I recently had the pleasure of attending a presentation made by one of today’s greatest economists, Jeffrey Sachs, at the University of Chicago. You may know the thick-haired, placid tie-wearing economic superstar from his best-selling book, The End of Poverty, or perhaps from his awkwardly-posed pictures with U2 lead singer Bono, whom he engaged to write the book’s foreword. In short, the man has made himself stunningly famous these past several years by summarizing a solution to eradicating extreme poverty from this planet by 2025.
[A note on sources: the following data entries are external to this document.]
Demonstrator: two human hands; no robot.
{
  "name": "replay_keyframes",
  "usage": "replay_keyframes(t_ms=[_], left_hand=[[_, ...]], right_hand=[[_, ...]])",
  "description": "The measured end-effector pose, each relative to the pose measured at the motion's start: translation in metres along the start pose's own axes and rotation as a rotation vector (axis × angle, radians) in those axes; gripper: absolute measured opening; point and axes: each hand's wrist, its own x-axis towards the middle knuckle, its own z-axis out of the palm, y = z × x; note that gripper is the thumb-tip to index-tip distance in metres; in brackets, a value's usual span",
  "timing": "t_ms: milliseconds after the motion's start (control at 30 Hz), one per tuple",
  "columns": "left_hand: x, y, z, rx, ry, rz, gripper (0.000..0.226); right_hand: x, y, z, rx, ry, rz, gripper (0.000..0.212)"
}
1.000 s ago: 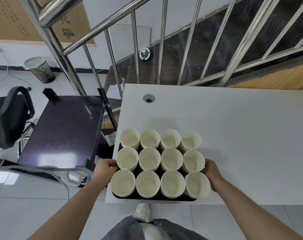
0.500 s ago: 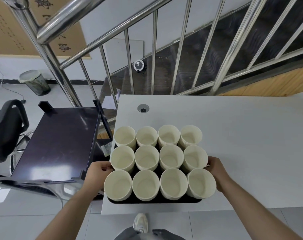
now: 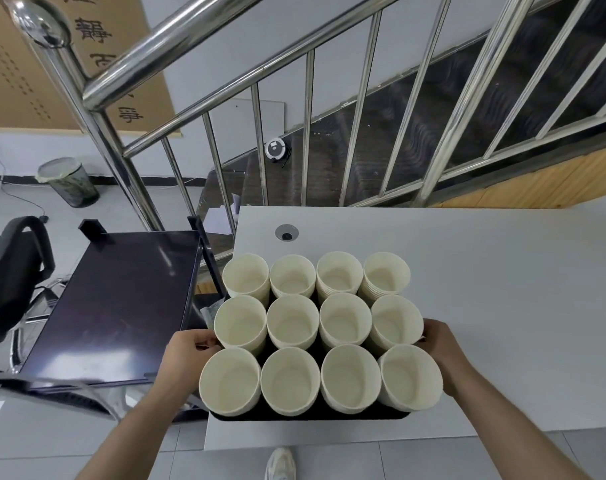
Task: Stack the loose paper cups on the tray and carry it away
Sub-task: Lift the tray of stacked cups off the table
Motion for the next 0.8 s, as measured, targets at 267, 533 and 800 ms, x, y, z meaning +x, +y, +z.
replay_keyframes(t_ms=[267,533,800], left_hand=[[-0.027,0.000,-0.011,-0.010,0.026,0.015,0.033],[-0.084,-0.021,-0.022,-0.075,0.077,-0.106,0.029],[-0.120,-0.044,-0.043,-0.092,0.138,-0.109,0.027]], right_hand=[[-0.019,-0.004,0.004,-0.027,-0.029,-0.014,0.010],[-0.049,-0.008,0.017,-0.044,-0.089,-0.018,0.020],[-0.077,-0.003,0.039,-0.082,-0.108,-0.039,0.017]])
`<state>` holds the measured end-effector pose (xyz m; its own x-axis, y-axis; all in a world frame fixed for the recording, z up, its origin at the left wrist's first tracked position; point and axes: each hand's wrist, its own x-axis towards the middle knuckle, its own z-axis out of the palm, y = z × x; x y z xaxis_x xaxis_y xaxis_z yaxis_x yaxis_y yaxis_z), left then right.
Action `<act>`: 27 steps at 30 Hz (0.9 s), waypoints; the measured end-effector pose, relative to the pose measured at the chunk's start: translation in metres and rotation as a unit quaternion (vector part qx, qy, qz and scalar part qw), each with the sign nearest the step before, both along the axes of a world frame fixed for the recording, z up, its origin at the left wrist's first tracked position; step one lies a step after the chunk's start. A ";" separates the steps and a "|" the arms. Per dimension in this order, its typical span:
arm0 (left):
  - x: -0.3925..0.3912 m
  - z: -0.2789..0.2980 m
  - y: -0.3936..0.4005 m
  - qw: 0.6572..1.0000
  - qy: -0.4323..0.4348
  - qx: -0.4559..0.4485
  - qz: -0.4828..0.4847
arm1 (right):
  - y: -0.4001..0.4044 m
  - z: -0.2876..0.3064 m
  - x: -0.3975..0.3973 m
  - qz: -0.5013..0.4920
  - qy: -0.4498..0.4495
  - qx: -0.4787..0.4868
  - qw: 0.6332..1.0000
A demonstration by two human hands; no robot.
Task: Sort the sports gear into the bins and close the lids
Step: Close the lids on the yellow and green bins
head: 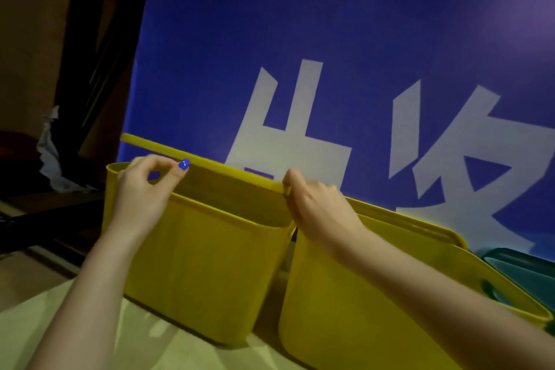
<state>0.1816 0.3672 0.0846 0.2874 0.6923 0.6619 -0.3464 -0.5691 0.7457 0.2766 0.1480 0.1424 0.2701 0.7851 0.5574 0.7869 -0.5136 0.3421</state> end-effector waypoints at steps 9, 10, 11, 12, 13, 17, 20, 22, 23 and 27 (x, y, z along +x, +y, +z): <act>0.012 -0.017 0.008 0.992 0.091 0.002 0.085 | 0.005 -0.030 -0.011 0.022 0.059 0.012 0.998; 0.015 -0.021 0.010 0.990 0.118 0.019 0.078 | 0.003 -0.029 -0.012 0.024 0.070 0.012 0.997; 0.017 -0.026 0.013 0.987 0.139 0.030 0.069 | 0.003 -0.028 -0.013 0.027 0.076 0.009 0.997; 0.018 -0.028 0.014 0.986 0.151 0.036 0.061 | 0.002 -0.027 -0.015 0.029 0.084 0.008 0.996; 0.019 -0.030 0.016 0.986 0.152 0.038 0.058 | 0.002 -0.025 -0.017 0.031 0.096 0.006 0.995; 0.017 -0.030 0.015 0.988 0.131 0.024 0.073 | -0.001 -0.023 -0.020 0.047 0.132 -0.020 0.990; 0.017 -0.031 0.014 0.990 0.125 0.005 0.068 | -0.004 -0.025 -0.019 0.075 0.165 -0.025 0.983; 0.016 -0.030 0.014 0.990 0.126 -0.001 0.058 | -0.003 -0.025 -0.014 0.070 0.160 -0.029 0.984; 0.015 -0.030 0.014 0.990 0.128 -0.002 0.056 | -0.002 -0.026 -0.011 0.068 0.165 -0.028 0.983; 0.013 -0.028 0.012 0.990 0.128 -0.004 0.053 | 0.000 -0.030 -0.001 0.063 0.162 -0.020 0.985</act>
As a wide-eyed economist hopeful who went in clutching my notebook ready to record every word this great man spoke about solving this devastating global condition, imagine my disappointment walking out without having heard a solution.
This was a bold emotion, as it is hard to deny that this guy has an army of believers following him. He holds a top-notch professorship at Columbia University, was U.N. General Secretary-General Kofi Annan’s right-wing man, and was on Time Magazine’s list of 100 most influential people.
And it is impossible to ignore the motivational powers of his words. Listening to his well-articulated facts - how 20,000 people die every day from poverty, that over 2.8 billion people are fighting for their lives on less than $2 per day, that millions are suffering from horrific, yet treatable, diseases, - strains every heart in the room.
Certainly, on first glance his approach sounds reasonable. Bed nets cost only $5 each and can completely eliminate malaria outbreaks from villages. Fertilizer can triple crop growth and free a family from subsistence farming. Irrigation systems can bring water to villages that are now forced to drink from polluted streams. Train systems can allow people to travel to marketplaces and hospitals.
It is easy to draw the lines – buy bed nets, fix disease so people can work and earn money, eliminate poverty. Buy fertilizer, fix farming so people can sell their crops and earn money, eliminate poverty. Buy irrigation systems, fix water supplies so people can work and earn money, eliminate poverty. Buy train systems, fix transportation so people can use functional marketplaces, eliminate poverty. Sachs packages a list of these instructions and others into a “Big Plan” that becomes a comprehensive operations manual for solving the poverty trap.
The above logical ties aren’t a solution because they don’t answer the question, “Who’s going to buy?” Sachs’ response is “foreign aid” and “UN spending”. But foreigners and the U.N. have already been dumping billions – no, trillions -- into impoverished areas for decades. Sachs’ instructions aren’t rocket science. It didn’t take a genius to figure out that fertilizer would help people eat more.
These instructions and the hype surrounding them are a hollow distraction from the problem that has been plaguing the good intentions of foreign donors for the last century:
The money just doesn’t get there.
Sachs proposed during his speech that for “one day’s Pentagon spending” (which he equated to $1.5 billion based on the most recent military budget), we could cover all of Africa’s impoverished areas with bed nets for five years and eradicate malaria. Well, over $2.3 trillion has been spent on foreign aid since the 1950s (measured in today’s dollars), which means that we (the better-off nations) have already spent 1,500 times Sachs’ proposed price tag, and malaria is still there. What happened to all that money?
William Easterly, a known opponent to Sachs’ Big Plan, says that the money we keep spending never gets to the bed nets (or the fertilizer, or the water, etc.) because of the minefield of obstacles that line these countries’ political and socio-economic environments. Some of the obstacles that are well known by established researchers of foreign aid include: “…[T]oxic politics, bad history (including exploitative or inept colonialism), ethnic and regional conflicts, elites' manipulation of politics and institutions, official corruption, dysfunctional public services, malevolent police forces and armies, the difficulty of honoring contracts and property rights, [and] unaccountable and excessively bureaucratic donors.”
Unless we know that money from the outside can get through these obstacles, knowing what to spend it on won’t do any good.
I enjoyed Sachs’ speech, and am glad that he is motivating people to care about the issue and contribute to finding a solution. But focusing on the aid side of the equation will only lead to future disillusionment from the citizens of wealthier countries if their money continues to be wasted. There must be some way that economists can attack this fundamental problem. Certainly with talent such as Sachs’, if properly guided, this generation should have a good shot.